Mr. CORNWALL, then one of the lords of the treasury, and afterwards Speaker of the House of Commons, opposed the motion as impolitic and imprudent; as tending to discover a pusillanimous timidity, without the least chance of regaining the affections of the Americans. He asserted, that the repeal of the stamp act had not produced any good effect; that disturbances had been fomenting and growing ever since; that the present concession would only induce the colonists to apply for the repeal of other duties; nor would they stop until we had surrendered the whole, and by that means America itself.
These reflections called up Mr. BURKE, who made a long and brilliant speech. We must content ourselves with a summary of its beauties, and particularly the orator's review of the colonial system, and his masterly delineations of public characters. His exordium was happily taken from a remark of Mr. CORNWALL'S. "I agree," said he, "with the honorable gentleman who spoke last, that this subject is not new in this house. Very disagreeably to this house, very unfortunately to this nation, and to the peace and prosperity of this whole empire, no topic has been more familiar to us. For nine long years, session after session, we have been lashed round and round this miserable
circle of occasional argument and temporary expedients. I am sure our heads must turn, and our stomachs nauseate with them. We have had them in every shape-we have looked at them in every point of view-Invention is exhausted; reason is fatigued; experience has given judgment; but obstinacy is not yet conquered."
After this opening, Mr. BURKE very accurately distinguishes the two grounds of deliberation stated to the House by the preceding speaker; one narrow and simple, merely confined to the question; the other more large and more complicated, comprehending the whole series of the parliamentary proceedings, with regard to America, their causes, and their consequences. "He desires to know," says Mr. BURKE, " whether if we were to repeal this tax, the Americans would not take post upon such a concession, in order to make a new attack on the next body of taxes; and whether they would not call for a repeal of the duty on wine, as loudly as they do now for the repeal of the duty on tea? I steadily appeal to experience, and would to God! there was no other arbiter to decide on the vote, with which the House is to conclude this day. When parliament repealed the stamp act in the year 1766, I affirm first, the Americans did not, in consequence of this measure, call upon you to give up the former parliamentary revenue which subsisted in that country, or even any one of the articles which compose it. I affirm also, that when departing from the maxims of that repeal, you revived the scheme of taxation, and thereby filled the minds of the colonists with new jealousy and all sorts of apprehensions, then it was, that they quarrelled with the old taxes, as well as the new: then it was, and not till then, that they questioned all the parts of your legislative power; and by the battery of such questions have
shaken the solid structure of this empire to its deepest foundations."

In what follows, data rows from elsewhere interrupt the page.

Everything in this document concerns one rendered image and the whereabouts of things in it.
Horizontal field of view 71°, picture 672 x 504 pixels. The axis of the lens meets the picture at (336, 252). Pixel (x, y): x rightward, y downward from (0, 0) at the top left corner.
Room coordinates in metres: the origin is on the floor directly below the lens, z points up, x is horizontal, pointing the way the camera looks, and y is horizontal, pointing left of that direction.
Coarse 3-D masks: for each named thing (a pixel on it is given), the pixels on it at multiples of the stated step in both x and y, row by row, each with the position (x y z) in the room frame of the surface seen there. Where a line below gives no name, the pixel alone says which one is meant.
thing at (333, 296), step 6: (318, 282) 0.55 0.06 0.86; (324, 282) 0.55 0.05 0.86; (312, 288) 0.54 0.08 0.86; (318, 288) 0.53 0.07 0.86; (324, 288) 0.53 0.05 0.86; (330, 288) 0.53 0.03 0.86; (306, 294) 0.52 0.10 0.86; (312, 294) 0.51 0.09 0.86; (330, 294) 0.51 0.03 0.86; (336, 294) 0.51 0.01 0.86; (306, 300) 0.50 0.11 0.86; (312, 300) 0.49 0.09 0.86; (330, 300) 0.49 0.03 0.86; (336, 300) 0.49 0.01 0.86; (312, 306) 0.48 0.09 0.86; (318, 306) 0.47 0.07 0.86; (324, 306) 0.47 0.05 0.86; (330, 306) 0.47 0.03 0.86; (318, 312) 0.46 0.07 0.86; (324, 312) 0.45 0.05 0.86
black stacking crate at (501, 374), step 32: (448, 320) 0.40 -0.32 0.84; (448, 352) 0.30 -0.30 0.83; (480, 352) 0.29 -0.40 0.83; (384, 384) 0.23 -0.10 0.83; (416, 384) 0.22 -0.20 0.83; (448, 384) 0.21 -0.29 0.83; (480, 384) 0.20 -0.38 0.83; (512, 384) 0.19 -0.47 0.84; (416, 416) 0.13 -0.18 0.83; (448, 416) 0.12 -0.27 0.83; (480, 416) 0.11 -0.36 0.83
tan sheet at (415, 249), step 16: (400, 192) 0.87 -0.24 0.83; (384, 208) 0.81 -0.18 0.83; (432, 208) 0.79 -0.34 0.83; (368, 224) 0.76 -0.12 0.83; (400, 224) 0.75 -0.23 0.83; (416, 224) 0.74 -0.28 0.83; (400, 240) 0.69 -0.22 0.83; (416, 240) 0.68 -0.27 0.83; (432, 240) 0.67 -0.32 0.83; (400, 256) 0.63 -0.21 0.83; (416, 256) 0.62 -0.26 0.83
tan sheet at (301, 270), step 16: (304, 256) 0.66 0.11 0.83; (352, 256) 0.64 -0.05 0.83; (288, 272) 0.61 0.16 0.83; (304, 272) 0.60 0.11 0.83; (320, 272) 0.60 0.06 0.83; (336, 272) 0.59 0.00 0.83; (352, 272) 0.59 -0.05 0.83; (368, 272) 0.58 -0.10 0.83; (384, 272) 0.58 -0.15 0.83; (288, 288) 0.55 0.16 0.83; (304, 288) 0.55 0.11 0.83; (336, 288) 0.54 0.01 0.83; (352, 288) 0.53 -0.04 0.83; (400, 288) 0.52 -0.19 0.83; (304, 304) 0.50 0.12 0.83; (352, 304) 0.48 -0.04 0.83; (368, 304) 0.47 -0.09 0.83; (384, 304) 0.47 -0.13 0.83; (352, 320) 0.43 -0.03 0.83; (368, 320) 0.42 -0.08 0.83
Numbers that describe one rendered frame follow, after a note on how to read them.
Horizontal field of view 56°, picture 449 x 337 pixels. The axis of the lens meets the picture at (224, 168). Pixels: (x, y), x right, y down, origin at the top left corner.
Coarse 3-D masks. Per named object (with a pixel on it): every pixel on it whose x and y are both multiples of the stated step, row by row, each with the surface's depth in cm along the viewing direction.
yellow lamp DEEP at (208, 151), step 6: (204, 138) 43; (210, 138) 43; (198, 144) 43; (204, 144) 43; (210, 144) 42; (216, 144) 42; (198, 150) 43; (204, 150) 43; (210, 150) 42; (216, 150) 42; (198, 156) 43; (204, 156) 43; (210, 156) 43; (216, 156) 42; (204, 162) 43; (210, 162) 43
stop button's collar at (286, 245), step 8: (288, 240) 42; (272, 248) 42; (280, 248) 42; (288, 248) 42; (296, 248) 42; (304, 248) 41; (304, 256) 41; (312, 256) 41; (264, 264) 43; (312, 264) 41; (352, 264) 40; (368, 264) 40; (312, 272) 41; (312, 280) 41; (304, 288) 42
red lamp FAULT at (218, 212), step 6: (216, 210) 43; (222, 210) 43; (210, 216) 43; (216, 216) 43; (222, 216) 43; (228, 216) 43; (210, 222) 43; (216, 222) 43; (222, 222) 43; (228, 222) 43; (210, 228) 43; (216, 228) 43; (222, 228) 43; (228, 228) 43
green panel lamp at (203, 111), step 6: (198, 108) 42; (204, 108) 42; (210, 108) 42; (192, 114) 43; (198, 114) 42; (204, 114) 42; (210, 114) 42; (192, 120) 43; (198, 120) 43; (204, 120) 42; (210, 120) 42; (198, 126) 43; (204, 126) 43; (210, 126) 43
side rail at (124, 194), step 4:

Mr. BURKE goes back to the navigation-act, which he calls the corner-fione of the policy of this country with regard to its colonies. "That policy," says he, "was from the beginning purely commercial; and the commercial system was wholly restrictive. It was the system of a monopoly. No trade was let loose from that constraint, but merely to enable the colonists to dispose of what in the course of your trade you could not take, or to enable them to dispose of such articles as we forced upon them; and for which, without some degree of liberty, they could not pay. Hence all your specific and detailed enumerations; hence the innumerable checks, and counter-checks; hence that infinite variety of paperchains, by which you bind together this complicated system of the colonies. This principle of commercial monopoly runs through no less than twenty-nine acts of parliament from the year 1660 to the unfortunate period of 1764. In all those acts, the system of commerce is established, as that from whence alone you proposed to make the colonies contribute to the strength of the empire. I venture to say, that, during that whole period, a parliamentary revenue from thence was never once in contemplation."
Here Mr. BURKE shews, that no act avowedly for the purpose of revenue, and with the ordinary title and recital taken together, could be found in the statute book, until the year 1764. All before this period stood on commercial regulation and restraint. Whatever the right might have been, the mode of using it then adopted was absolutely new in policy and practice.
Aware of an objection, which would naturally be started on the principle he laid down, he thus addresses the chair:
"They who are friends to the scheme of American revenue, say, that the commercial restraint is full as hard a law for America to live under. I think so too. I think it, if uncompensated, to be a condition of as rigorous servitude as men can be subject to. But America bore it from the fundamental act of navigation until 1764. Why? Because men do bear the inevitable constitution of their original nature with all its infirmities. The act of navigation attended the colonies from their infancy, grew with their growth, and strengthened with their strength. They were confirmed in obedience to it, even more by usage than by law. They scarcely had remembered a time when they were not subject to such restraint. Besides, they were indemnified for it by a pecuniary compensation. Their monopolist happened to be one of the richest men in the world. By his immense capital they were enabled to proceed with their fisheries, their agriculture, their ship-building, and their trade too, within the limits, in such a manner as got far the start of the slow, languid operations of unassisted nature. This capital was a hot-bed to them. Nothing in the history of mankind is like their progress. For my own part, I never cast an eye on their flourishing commerce, and their cultivated and commodious life, but they seem to me rather ancient nations, grown to perfection through a long series of fortunate events, and a train of successful industry, accumulating wealth in many centuries, than the colonies of yesterday, than a set of miserable outcasts, a few years ago, not so much sent, as thrown out on the bleak and barren shore of a desolate wilderness, three thousand miles from all civilized intercourse. All this was done by England, whilst England pursued trade, and forgot revenue.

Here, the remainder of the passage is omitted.